Когда Ханжин уводит Абая, в кабинете становится будто больше воздуха. Вдыхаю ее аромат глубже. Какая же…
— Арина, я вчера потянул плечо. Болит. Намажешь мазь? Сам не достаю, — улыбаюсь. Обманывать нехорошо, но по-другому она не пойдет на контакт.
— Конечно, — девочка поднимает свои чарующие глаза, — Посмотрю, что есть в аптечке, — хочет обойти меня, но я ловлю ее руку. Провожу большим пальцем по запястью. Какая тонкая кожа.
Арина останавливается, напрягается.
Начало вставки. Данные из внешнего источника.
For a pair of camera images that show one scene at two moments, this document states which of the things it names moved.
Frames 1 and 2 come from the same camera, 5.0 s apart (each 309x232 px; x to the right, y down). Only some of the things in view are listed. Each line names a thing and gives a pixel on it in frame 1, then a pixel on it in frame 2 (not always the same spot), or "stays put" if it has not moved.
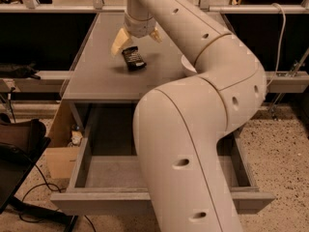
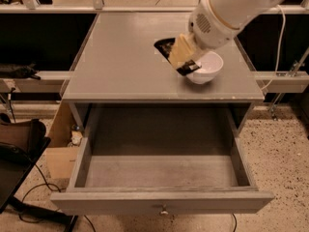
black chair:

Переводит испуганный взгляд на меня. Боится меня? А с Абаем держалась стойко. Я такой страшный? Страшнее, чем он? Отпускаю.
— Не надо, я купил мазь, вот, — достаю из кармана тюбик.
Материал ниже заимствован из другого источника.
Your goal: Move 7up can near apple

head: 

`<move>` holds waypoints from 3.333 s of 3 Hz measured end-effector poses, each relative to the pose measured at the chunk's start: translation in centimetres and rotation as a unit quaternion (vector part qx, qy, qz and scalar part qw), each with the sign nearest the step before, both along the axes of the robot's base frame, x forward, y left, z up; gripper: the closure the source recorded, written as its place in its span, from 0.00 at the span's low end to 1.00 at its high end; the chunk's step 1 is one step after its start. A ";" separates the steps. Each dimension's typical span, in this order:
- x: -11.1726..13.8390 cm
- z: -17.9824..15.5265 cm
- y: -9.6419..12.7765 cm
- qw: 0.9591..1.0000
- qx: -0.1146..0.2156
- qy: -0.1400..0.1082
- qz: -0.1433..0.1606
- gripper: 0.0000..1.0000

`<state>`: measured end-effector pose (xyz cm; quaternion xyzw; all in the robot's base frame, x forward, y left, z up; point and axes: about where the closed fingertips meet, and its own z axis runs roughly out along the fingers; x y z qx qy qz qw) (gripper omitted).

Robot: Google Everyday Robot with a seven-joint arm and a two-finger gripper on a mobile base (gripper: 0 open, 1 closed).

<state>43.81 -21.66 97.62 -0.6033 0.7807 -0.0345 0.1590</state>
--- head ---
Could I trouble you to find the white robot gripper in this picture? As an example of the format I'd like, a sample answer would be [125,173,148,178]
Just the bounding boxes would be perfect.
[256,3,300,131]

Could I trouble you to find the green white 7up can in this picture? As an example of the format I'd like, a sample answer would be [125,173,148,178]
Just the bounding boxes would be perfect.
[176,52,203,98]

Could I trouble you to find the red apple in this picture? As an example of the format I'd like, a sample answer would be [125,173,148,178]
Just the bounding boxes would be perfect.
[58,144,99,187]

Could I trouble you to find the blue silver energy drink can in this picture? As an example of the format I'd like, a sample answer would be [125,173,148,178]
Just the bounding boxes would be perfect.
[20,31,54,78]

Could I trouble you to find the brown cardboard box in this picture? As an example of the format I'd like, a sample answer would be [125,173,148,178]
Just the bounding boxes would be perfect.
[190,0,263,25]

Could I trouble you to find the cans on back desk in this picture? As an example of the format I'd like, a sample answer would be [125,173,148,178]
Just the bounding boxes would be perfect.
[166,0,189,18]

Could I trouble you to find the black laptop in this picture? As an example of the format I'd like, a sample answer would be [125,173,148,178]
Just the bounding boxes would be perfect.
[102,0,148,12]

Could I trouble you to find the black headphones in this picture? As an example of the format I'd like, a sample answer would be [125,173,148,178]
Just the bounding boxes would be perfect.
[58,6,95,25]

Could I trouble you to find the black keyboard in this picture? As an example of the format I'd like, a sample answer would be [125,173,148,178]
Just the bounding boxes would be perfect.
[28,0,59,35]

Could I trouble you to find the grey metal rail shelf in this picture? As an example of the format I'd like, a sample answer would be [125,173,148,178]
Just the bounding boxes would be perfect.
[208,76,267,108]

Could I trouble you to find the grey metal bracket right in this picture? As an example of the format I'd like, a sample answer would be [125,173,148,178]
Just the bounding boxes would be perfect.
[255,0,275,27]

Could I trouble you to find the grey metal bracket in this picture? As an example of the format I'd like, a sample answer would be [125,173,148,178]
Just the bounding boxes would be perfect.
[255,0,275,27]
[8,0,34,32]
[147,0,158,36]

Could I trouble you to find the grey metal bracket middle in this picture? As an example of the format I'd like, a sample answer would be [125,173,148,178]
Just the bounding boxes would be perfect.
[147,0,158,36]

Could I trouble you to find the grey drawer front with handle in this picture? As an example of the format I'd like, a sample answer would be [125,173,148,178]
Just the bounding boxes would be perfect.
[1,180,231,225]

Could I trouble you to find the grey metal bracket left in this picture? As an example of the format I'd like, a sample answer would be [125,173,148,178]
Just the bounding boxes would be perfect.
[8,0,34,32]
— Хорошо, — Арина краснеет и делает шаг в сторону, — снимите рубашку.
Начинаю раздеваться. Сначала снимаю китель, бросаю на кушетку сзади. Расстегиваю пуговицы рубашки, прежде чем снять ее, поворачиваюсь спиной. Пусть посмотрит. Я слежу за собой, постоянно хожу в зал, поддерживаю форму. И знаю, что мое тело хорошо выглядит. Привлекательно.
— Левое плечо, — сажусь на кушетку.
Арина надевает перчатку на правую руку, выдавливает мазь. Перетирает в руках, согревает. Подходит, но не смотрит в глаза.
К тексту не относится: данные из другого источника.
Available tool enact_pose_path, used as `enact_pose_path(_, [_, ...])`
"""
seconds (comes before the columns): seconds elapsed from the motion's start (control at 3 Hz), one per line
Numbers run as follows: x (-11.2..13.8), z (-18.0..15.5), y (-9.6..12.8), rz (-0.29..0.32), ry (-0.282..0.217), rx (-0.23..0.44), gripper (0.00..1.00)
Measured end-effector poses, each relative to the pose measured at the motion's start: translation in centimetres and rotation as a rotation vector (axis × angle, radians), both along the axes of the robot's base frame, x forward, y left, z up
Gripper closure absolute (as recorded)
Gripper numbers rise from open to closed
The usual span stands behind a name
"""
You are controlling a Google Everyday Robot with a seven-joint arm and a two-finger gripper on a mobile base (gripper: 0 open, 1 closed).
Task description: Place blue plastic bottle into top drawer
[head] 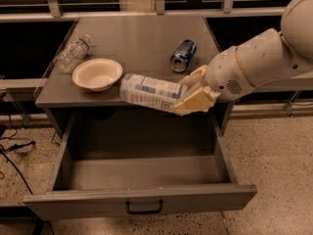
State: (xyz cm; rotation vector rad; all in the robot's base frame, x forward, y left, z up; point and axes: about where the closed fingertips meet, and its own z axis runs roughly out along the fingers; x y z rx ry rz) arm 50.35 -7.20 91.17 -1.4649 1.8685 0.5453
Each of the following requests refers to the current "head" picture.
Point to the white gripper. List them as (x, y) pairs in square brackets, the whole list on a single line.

Надела перчатки, чтобы не касаться меня? А Шмыгу зашивала голыми руками. Трогала этого отброса своей кожей и не боялась. А сейчас надела перчатку. Я настолько противен?
— Где болит?
Показываю рукой место несуществующей боли. Девочка наклоняется, начинает аккуратно втирать лекарство. Приятно. Потому что это делает она. В каждом движении сплошная нежность и осторожность.
Пока Арина мажет плечо, я беру ее левую руку. Она пытается выдернуть. Я усиливаю хватку, подношу запястье к губам. Пахнет так сладко. Оставляю лёгкий поцелуй. Арина хочет сделать шаг назад и я позволяю.
— Спасибо, теперь точно пройдет, — улыбаюсь.
— Иван Николаевич, не нарушайте границы, — смотрит серьезно.
Какие ещё границы? Встаю, делаю шаг. Между нами меньше сантиметра. Хочу обнять ее, прижать к себе. Но кажется, девочка этого не хочет.
— О каких границах речь, Арина? Я тебя напугал?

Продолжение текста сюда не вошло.